According to the source code comments in [`src/model/llm.ts`](https://github.com/virattt/dexter/blob/main/src/model/llm.ts) at lines 217-218, Dexter achieves approximately **90% savings** on prompt tokens when `cache_control` is enabled. This occurs because the often-large system prompt (containing tool descriptions and skill metadata) is only sent once and then cached, while subsequent calls only transmit dynamic user input.

### Is `cache_control` automatically applied to all prompts in Dexter?

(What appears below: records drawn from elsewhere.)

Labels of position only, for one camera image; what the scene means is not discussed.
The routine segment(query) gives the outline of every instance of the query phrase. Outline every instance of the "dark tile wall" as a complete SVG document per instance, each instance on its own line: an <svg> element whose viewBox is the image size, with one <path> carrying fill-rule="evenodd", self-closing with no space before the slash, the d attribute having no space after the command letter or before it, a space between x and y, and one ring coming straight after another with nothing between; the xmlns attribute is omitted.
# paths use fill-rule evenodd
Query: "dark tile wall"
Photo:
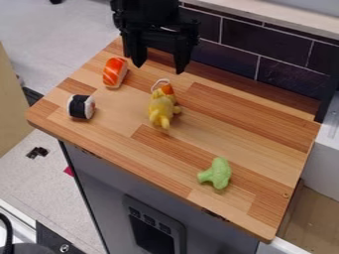
<svg viewBox="0 0 339 254"><path fill-rule="evenodd" d="M252 78L255 75L258 56L201 41L194 49L192 58L198 62L227 69Z"/></svg>
<svg viewBox="0 0 339 254"><path fill-rule="evenodd" d="M339 41L186 3L181 11L201 23L193 60L321 98Z"/></svg>

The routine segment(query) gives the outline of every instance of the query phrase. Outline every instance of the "black cable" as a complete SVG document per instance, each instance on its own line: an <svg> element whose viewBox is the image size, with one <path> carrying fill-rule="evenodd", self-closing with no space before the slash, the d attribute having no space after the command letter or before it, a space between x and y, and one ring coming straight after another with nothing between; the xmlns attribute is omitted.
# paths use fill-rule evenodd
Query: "black cable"
<svg viewBox="0 0 339 254"><path fill-rule="evenodd" d="M7 238L2 254L13 254L13 227L11 221L2 213L0 213L0 220L4 222L7 230Z"/></svg>

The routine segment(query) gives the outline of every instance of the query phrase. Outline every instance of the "white cabinet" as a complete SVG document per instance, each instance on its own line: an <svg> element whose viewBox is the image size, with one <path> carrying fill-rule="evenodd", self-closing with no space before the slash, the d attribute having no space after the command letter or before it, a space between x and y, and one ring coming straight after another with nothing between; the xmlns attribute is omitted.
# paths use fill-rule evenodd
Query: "white cabinet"
<svg viewBox="0 0 339 254"><path fill-rule="evenodd" d="M257 254L310 254L309 252L276 237L271 244L260 243Z"/></svg>
<svg viewBox="0 0 339 254"><path fill-rule="evenodd" d="M331 102L301 176L306 186L339 201L338 158L339 93Z"/></svg>
<svg viewBox="0 0 339 254"><path fill-rule="evenodd" d="M65 144L67 154L75 170L78 185L83 189L88 207L95 218L101 240L110 253L119 254L144 254L142 244L136 242L131 225L131 210L126 209L124 199L126 195L146 204L147 208L131 206L141 217L147 215L155 220L154 228L158 229L162 213L185 227L186 239L184 245L186 252L156 252L174 254L255 254L259 241L248 233L235 228L227 221L204 210L197 209L184 201L174 198L171 194L161 191L135 176L105 161L96 158L85 151ZM171 223L163 220L164 224L175 228ZM138 230L145 231L143 226ZM160 237L152 236L153 245Z"/></svg>

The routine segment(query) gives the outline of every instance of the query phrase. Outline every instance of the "orange toy piece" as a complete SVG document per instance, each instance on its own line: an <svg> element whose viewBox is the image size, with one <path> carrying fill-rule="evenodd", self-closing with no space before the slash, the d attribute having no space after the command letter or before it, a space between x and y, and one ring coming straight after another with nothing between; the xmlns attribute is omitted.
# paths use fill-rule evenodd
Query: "orange toy piece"
<svg viewBox="0 0 339 254"><path fill-rule="evenodd" d="M124 59L112 58L103 70L103 82L108 88L119 88L127 73L128 63Z"/></svg>
<svg viewBox="0 0 339 254"><path fill-rule="evenodd" d="M174 91L173 91L173 88L171 88L171 85L170 84L166 84L166 85L163 85L161 87L161 90L164 94L166 95L171 95L171 94L174 94Z"/></svg>

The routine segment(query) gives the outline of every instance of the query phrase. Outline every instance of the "white countertop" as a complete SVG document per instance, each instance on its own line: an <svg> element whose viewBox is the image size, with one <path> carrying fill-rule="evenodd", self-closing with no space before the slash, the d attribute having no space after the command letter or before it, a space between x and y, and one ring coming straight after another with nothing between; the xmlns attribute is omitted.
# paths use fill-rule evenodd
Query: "white countertop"
<svg viewBox="0 0 339 254"><path fill-rule="evenodd" d="M182 0L208 9L339 40L339 17L263 0Z"/></svg>

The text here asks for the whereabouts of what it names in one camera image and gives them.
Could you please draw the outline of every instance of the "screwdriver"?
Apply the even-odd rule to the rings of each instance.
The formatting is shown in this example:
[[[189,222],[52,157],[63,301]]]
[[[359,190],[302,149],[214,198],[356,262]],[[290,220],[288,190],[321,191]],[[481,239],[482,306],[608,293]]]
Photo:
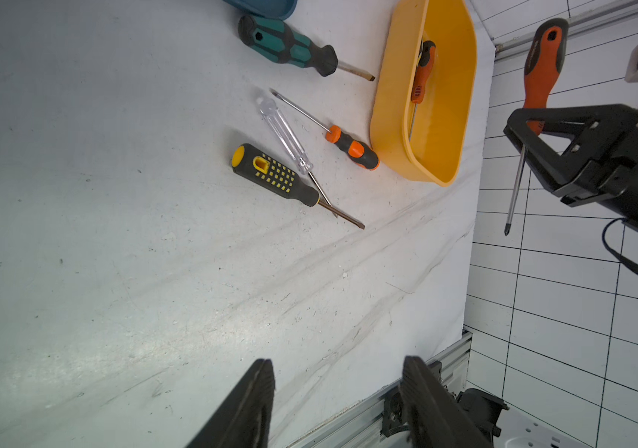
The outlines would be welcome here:
[[[376,79],[372,74],[337,59],[331,45],[319,48],[311,39],[281,20],[247,14],[239,19],[238,29],[239,38],[246,46],[272,62],[288,62],[299,68],[314,67],[322,76],[329,76],[339,68],[369,81]]]
[[[294,171],[249,143],[245,143],[234,151],[232,170],[282,198],[296,199],[309,207],[319,204],[358,228],[366,228],[361,221],[326,203],[319,193],[302,182]]]
[[[295,108],[297,111],[301,112],[306,118],[309,118],[311,121],[314,121],[316,124],[324,128],[326,131],[326,139],[331,143],[334,143],[339,149],[345,152],[352,162],[357,165],[363,166],[368,170],[375,170],[378,168],[378,155],[374,152],[373,149],[369,147],[366,143],[354,140],[352,136],[347,133],[342,132],[341,128],[337,125],[332,126],[331,128],[327,128],[321,121],[314,118],[309,112],[300,108],[296,103],[291,101],[290,99],[284,97],[278,91],[274,89],[270,89],[270,92],[279,98],[281,101],[284,101],[288,105]]]
[[[411,118],[411,128],[409,129],[409,140],[414,131],[414,120],[416,119],[416,109],[424,101],[426,94],[426,81],[429,80],[431,70],[434,68],[436,61],[436,44],[427,40],[421,45],[421,55],[419,56],[419,64],[416,67],[414,75],[414,85],[411,89],[411,102],[414,104],[414,114]]]
[[[568,21],[565,19],[550,19],[541,24],[533,36],[529,54],[526,57],[526,65],[523,67],[523,86],[526,90],[524,109],[545,109],[548,103],[548,95],[556,85],[558,75],[563,69],[563,61],[566,57],[566,39],[568,38]],[[529,128],[537,136],[543,131],[542,121],[529,121]],[[508,236],[511,231],[515,201],[518,198],[518,188],[523,177],[523,166],[526,164],[526,145],[521,148],[521,157],[518,159],[518,172],[513,182],[511,204],[508,206],[508,217],[505,221],[503,234]]]
[[[297,139],[294,131],[290,128],[287,119],[284,118],[284,114],[277,108],[277,103],[275,103],[273,99],[265,96],[260,97],[257,102],[260,105],[261,116],[264,117],[270,128],[275,131],[279,141],[282,142],[282,145],[287,150],[287,154],[292,158],[299,172],[309,176],[312,182],[314,182],[314,185],[317,186],[317,190],[319,190],[322,199],[331,205],[331,201],[329,201],[326,193],[324,193],[324,190],[312,173],[314,164],[309,161],[307,153],[304,151],[302,144],[299,143],[299,139]]]

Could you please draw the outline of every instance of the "green screwdriver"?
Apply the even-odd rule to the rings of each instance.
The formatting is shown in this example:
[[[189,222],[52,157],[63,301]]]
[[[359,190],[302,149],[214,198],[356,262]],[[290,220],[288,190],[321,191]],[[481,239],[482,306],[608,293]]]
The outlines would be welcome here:
[[[246,46],[278,64],[288,62],[300,68],[314,67],[322,76],[329,76],[339,68],[369,81],[376,79],[372,74],[337,59],[331,45],[319,48],[311,39],[281,20],[244,15],[239,19],[239,38]]]
[[[358,228],[365,228],[361,221],[326,203],[319,192],[305,184],[294,171],[249,143],[234,151],[232,170],[282,198],[296,199],[309,207],[319,204]]]

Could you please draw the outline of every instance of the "yellow screwdriver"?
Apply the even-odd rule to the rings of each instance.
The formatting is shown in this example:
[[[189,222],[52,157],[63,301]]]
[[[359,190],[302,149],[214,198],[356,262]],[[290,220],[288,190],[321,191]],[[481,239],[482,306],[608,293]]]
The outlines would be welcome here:
[[[319,196],[319,192],[302,182],[294,171],[249,143],[245,143],[234,151],[232,170],[282,198],[296,199],[309,207],[319,204],[358,228],[366,227],[361,221],[326,203]]]

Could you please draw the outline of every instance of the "yellow tray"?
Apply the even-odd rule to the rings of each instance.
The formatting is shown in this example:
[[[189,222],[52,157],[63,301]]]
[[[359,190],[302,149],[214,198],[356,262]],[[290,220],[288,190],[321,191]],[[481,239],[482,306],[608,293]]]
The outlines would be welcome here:
[[[436,62],[409,142],[411,89],[424,40],[436,44]],[[458,174],[475,74],[476,35],[462,0],[400,1],[369,130],[381,161],[410,181],[449,186]]]

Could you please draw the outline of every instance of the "white table surface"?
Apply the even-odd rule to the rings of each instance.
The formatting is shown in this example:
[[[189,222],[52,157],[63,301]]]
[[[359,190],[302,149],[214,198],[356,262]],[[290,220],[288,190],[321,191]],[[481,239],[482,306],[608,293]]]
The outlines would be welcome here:
[[[289,19],[378,76],[395,0]],[[238,175],[274,87],[362,139],[376,83],[272,64],[219,0],[0,0],[0,447],[181,447],[255,358],[284,446],[460,335],[493,47],[449,188],[365,171],[287,108],[360,230]]]

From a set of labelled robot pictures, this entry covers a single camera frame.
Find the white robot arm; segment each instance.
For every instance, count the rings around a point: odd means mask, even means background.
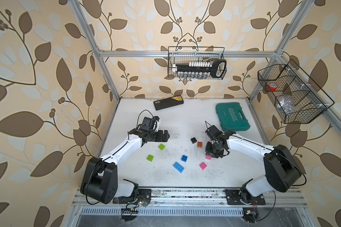
[[[81,193],[105,204],[114,197],[134,196],[137,184],[128,180],[118,181],[117,167],[145,143],[167,142],[168,131],[163,133],[158,130],[159,125],[157,116],[145,117],[143,123],[131,130],[127,138],[114,150],[100,159],[93,157],[89,160],[81,184]],[[212,143],[207,142],[206,155],[222,158],[230,153],[229,149],[233,149],[264,164],[265,174],[250,179],[240,188],[240,201],[244,204],[252,203],[257,196],[268,191],[286,192],[302,174],[289,150],[282,145],[273,147],[257,143],[230,130],[223,133],[214,125],[206,130],[206,134],[212,140]]]

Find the leaf pattern wallpaper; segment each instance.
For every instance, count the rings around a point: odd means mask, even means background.
[[[99,48],[273,51],[301,0],[79,0]]]
[[[63,224],[115,107],[67,1],[0,1],[0,226]]]
[[[316,0],[292,37],[285,52],[336,102],[331,108],[341,116],[341,0]],[[282,124],[264,92],[254,101],[255,109],[273,145],[290,149],[306,174],[302,193],[322,227],[341,227],[341,136],[319,116],[307,125]]]
[[[266,66],[265,58],[226,58],[223,80],[180,79],[169,75],[167,61],[160,58],[105,58],[121,97],[168,98],[245,98],[257,83],[257,71]]]

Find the black case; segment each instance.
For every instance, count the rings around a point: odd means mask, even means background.
[[[165,98],[158,101],[154,101],[155,110],[161,110],[168,107],[174,107],[179,104],[183,104],[184,101],[181,96],[174,96],[171,98]]]

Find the yellow label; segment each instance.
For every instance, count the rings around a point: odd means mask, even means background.
[[[177,100],[177,101],[182,101],[182,97],[181,96],[176,96],[176,97],[172,97],[173,99]]]

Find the wire basket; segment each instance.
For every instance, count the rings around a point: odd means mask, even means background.
[[[223,79],[226,60],[223,47],[168,47],[168,77]]]
[[[287,64],[275,64],[259,70],[258,80],[283,123],[308,124],[335,102],[300,68],[309,77],[310,84],[304,82],[295,73],[297,64],[294,61],[291,63],[291,61]],[[316,90],[322,91],[323,93],[320,94],[324,94],[330,102],[325,103],[319,98]]]

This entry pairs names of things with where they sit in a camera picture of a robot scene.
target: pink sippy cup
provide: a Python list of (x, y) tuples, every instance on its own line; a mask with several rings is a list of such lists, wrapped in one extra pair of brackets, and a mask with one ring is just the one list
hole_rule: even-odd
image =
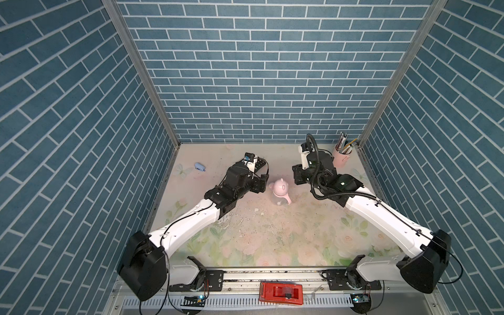
[(283, 178), (277, 180), (276, 182), (270, 183), (270, 188), (273, 191), (273, 202), (278, 206), (284, 204), (285, 201), (288, 205), (292, 203), (287, 193), (289, 189), (289, 184), (283, 180)]

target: brick wall
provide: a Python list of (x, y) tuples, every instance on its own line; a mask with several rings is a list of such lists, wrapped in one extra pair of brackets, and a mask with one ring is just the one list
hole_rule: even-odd
[(431, 0), (119, 1), (183, 142), (357, 137)]
[(102, 311), (172, 149), (100, 0), (0, 2), (0, 314)]
[(451, 313), (504, 312), (503, 16), (449, 0), (364, 147), (388, 201), (450, 233), (467, 272), (438, 286)]

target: red device
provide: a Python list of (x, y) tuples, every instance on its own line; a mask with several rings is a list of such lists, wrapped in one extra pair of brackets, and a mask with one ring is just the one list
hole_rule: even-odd
[(303, 286), (277, 282), (261, 282), (259, 301), (303, 305)]

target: pen holder
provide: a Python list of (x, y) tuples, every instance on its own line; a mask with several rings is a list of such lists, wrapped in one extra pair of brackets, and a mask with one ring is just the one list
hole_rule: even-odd
[(333, 151), (333, 165), (336, 168), (343, 167), (346, 164), (346, 161), (350, 159), (350, 154), (341, 154), (336, 149)]

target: pink cup handle
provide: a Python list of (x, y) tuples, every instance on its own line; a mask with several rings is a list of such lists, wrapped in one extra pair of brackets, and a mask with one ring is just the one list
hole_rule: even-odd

No, `cache_control` is specifically applied only to the **system prompt** in Dexter's Anthropic integration. The implementation in [`src/model/llm.ts`](https://github.com/virattt/dexter/blob/main/src/model/llm.ts) deliberately adds the `cache_control` field only to the system message object, while user messages and tool results are transmitted as normal dynamic content without caching directives.

### Does using `cache_control` affect the accuracy of Dexter's agent responses?

No, using `cache_control` does not affect response accuracy. The cached system prompt contains static instructions, tool definitions, and skill metadata that remain constant across iterations. Dexter still transmits dynamic content—including user queries and accumulated tool results—to maintain full conversational context. The architecture follows Anthropic's recommended patterns for cache management while preserving the agent's ability to reason across multi-turn interactions.